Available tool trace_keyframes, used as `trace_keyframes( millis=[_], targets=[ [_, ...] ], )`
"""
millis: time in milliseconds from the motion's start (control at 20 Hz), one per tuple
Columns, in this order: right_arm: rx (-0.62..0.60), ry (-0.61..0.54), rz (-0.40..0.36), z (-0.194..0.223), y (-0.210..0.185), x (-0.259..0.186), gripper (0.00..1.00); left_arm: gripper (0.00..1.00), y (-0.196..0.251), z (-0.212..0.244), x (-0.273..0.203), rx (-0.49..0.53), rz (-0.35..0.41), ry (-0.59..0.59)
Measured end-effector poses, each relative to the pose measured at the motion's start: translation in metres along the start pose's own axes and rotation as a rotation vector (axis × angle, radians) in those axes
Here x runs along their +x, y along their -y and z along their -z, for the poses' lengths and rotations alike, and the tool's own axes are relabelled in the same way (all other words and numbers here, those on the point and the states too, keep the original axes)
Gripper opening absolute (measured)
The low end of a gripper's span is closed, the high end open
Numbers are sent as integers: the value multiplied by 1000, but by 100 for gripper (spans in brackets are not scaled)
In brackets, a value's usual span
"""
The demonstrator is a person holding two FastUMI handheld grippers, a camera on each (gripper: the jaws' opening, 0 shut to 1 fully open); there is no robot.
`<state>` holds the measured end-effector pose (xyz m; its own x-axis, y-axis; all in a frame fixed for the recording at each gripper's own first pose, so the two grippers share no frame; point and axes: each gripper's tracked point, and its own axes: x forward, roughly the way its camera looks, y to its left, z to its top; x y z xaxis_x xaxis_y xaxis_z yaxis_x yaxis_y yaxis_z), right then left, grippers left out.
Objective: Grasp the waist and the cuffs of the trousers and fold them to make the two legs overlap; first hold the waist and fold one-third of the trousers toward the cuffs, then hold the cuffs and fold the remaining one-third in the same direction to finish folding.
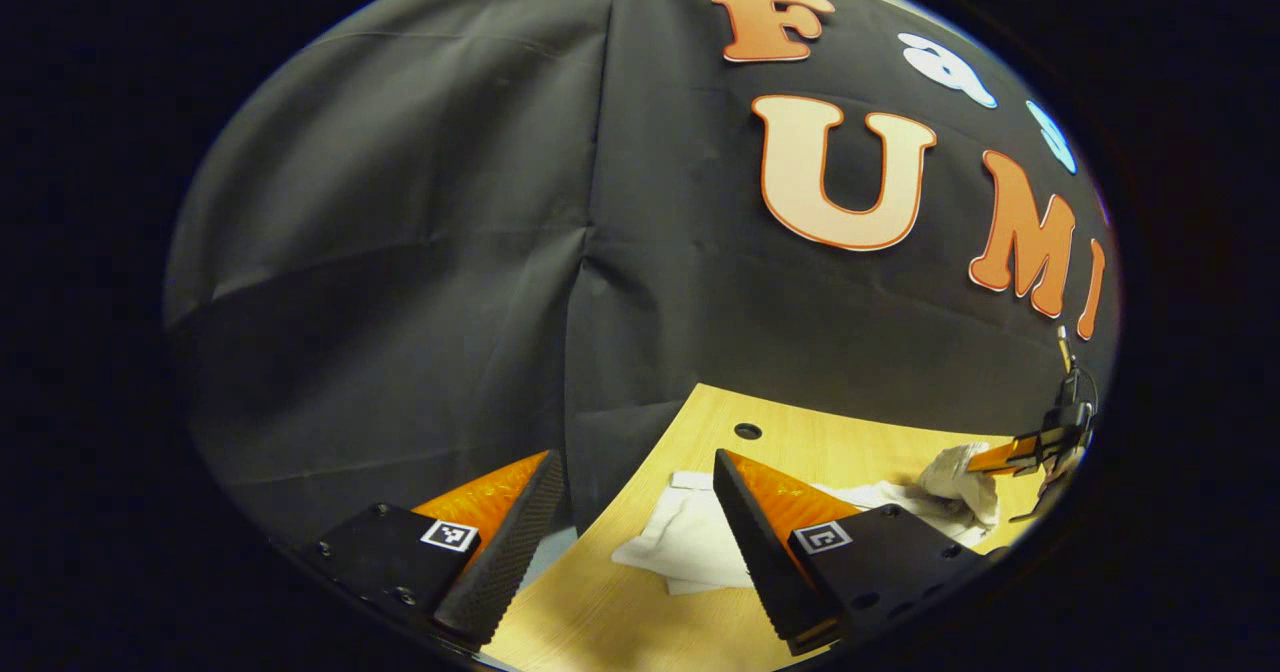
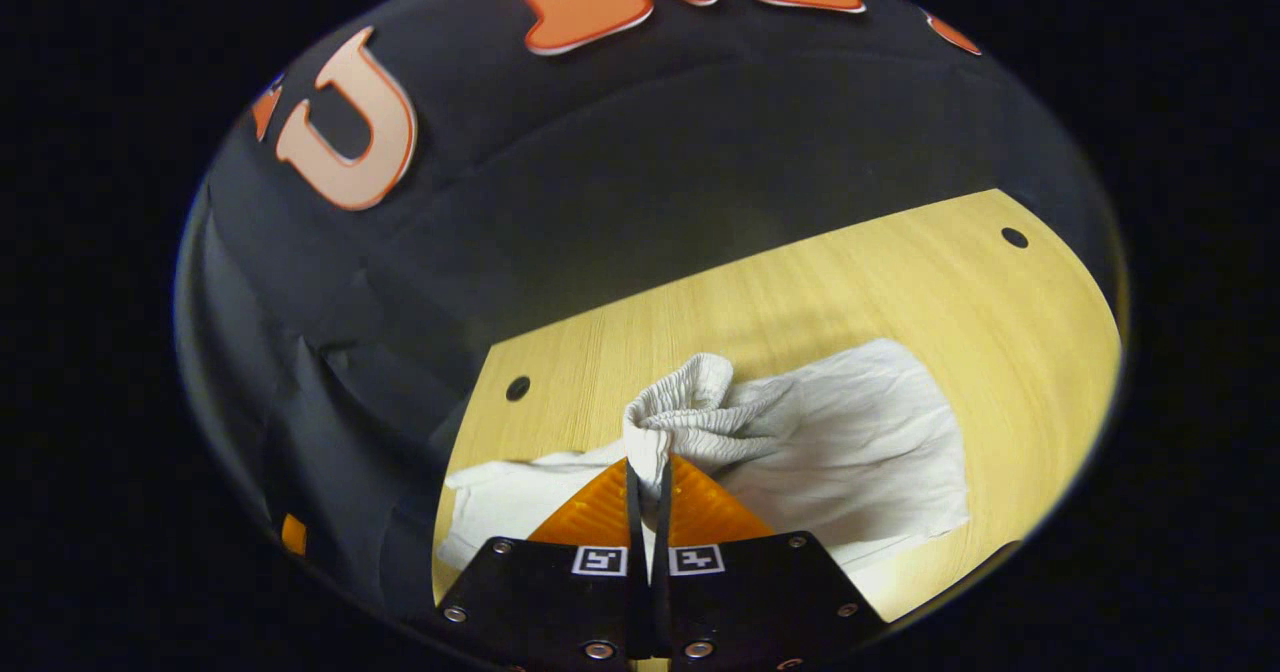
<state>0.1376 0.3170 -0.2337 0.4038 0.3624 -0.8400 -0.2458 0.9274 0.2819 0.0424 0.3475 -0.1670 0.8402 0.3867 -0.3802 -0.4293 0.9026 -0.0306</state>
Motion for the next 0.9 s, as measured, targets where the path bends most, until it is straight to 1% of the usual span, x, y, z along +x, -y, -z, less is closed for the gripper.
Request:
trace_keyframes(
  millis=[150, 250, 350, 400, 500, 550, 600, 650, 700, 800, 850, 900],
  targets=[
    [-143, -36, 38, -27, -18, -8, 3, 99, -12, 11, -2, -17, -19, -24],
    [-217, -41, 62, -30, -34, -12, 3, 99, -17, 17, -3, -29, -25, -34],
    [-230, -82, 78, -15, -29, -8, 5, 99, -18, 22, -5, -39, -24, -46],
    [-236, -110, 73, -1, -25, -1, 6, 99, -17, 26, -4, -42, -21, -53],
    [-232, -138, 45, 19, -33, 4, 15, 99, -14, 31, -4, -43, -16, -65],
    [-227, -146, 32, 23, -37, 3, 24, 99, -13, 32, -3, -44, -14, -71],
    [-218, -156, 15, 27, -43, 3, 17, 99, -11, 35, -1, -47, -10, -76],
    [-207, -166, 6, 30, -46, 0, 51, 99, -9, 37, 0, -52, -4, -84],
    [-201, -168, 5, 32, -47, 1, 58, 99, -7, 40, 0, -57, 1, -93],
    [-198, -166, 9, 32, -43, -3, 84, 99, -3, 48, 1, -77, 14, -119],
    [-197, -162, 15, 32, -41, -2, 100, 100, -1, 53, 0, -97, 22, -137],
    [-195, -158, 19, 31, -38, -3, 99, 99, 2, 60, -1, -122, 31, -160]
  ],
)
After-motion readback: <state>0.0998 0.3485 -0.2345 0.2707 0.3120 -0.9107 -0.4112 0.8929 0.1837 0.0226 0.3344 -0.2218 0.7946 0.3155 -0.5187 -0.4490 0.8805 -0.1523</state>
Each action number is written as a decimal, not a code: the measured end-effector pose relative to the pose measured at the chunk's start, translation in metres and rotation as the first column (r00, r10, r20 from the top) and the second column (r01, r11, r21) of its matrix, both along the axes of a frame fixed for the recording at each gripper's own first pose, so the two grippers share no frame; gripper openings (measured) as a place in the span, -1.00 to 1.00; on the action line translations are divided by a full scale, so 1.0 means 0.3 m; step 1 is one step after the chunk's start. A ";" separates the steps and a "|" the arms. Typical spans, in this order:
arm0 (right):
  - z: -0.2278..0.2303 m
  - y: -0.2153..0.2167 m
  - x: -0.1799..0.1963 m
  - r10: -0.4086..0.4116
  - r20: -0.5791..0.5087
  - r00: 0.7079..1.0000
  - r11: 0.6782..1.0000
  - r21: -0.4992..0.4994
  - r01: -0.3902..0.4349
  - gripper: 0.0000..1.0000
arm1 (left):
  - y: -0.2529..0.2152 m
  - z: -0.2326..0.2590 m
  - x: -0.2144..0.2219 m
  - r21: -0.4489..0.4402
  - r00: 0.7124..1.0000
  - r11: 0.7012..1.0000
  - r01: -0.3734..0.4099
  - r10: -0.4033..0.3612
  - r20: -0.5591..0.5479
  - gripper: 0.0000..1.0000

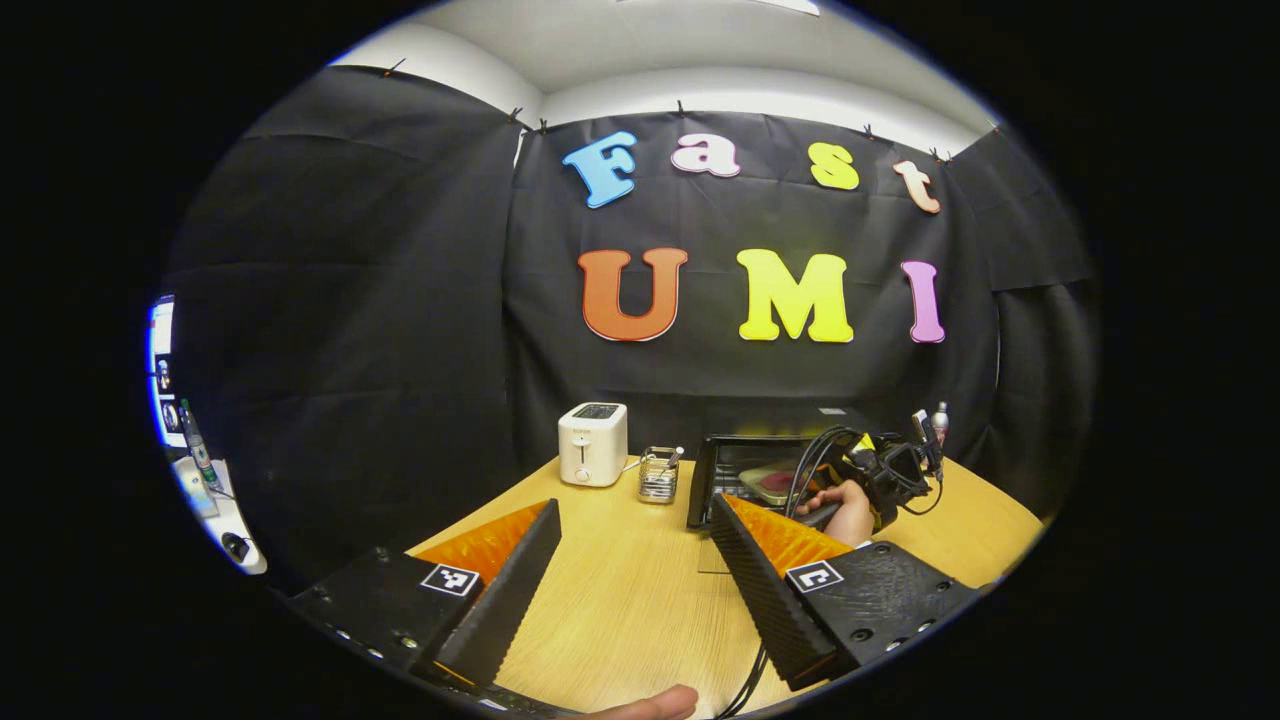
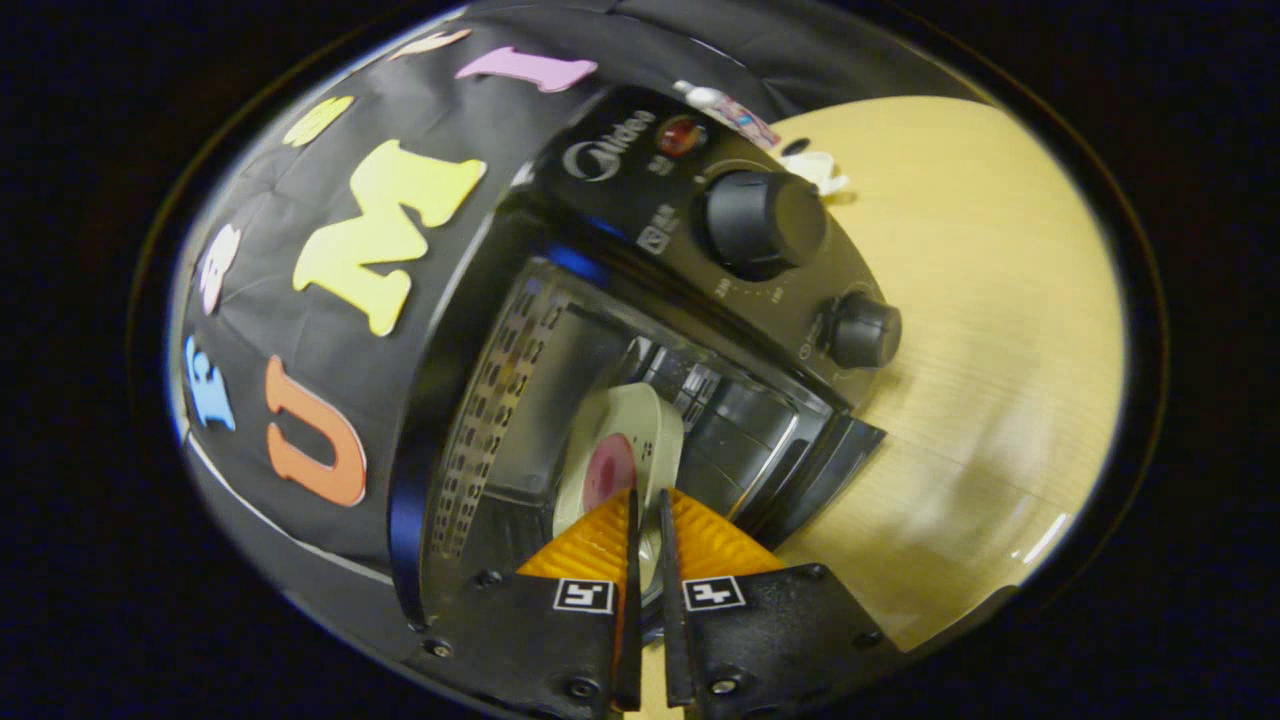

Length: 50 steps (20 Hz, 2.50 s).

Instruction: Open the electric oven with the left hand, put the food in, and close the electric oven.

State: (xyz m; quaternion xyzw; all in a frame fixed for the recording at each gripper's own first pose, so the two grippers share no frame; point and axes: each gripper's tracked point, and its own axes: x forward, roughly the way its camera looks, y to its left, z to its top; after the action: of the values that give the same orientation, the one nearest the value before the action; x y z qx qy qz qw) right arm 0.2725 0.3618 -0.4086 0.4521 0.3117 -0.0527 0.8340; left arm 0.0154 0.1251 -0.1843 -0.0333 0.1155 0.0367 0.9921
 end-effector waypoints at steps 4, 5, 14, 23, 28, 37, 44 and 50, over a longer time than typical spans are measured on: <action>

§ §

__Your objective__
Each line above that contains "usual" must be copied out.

__Exercise result__
In brackets, a value's usual span
Motion for the next 0.9 s, as measured, targets where the path bends most, until it is straight to 1% of the usual span, x, y, z along +x, -y, -z, less is closed for the gripper.

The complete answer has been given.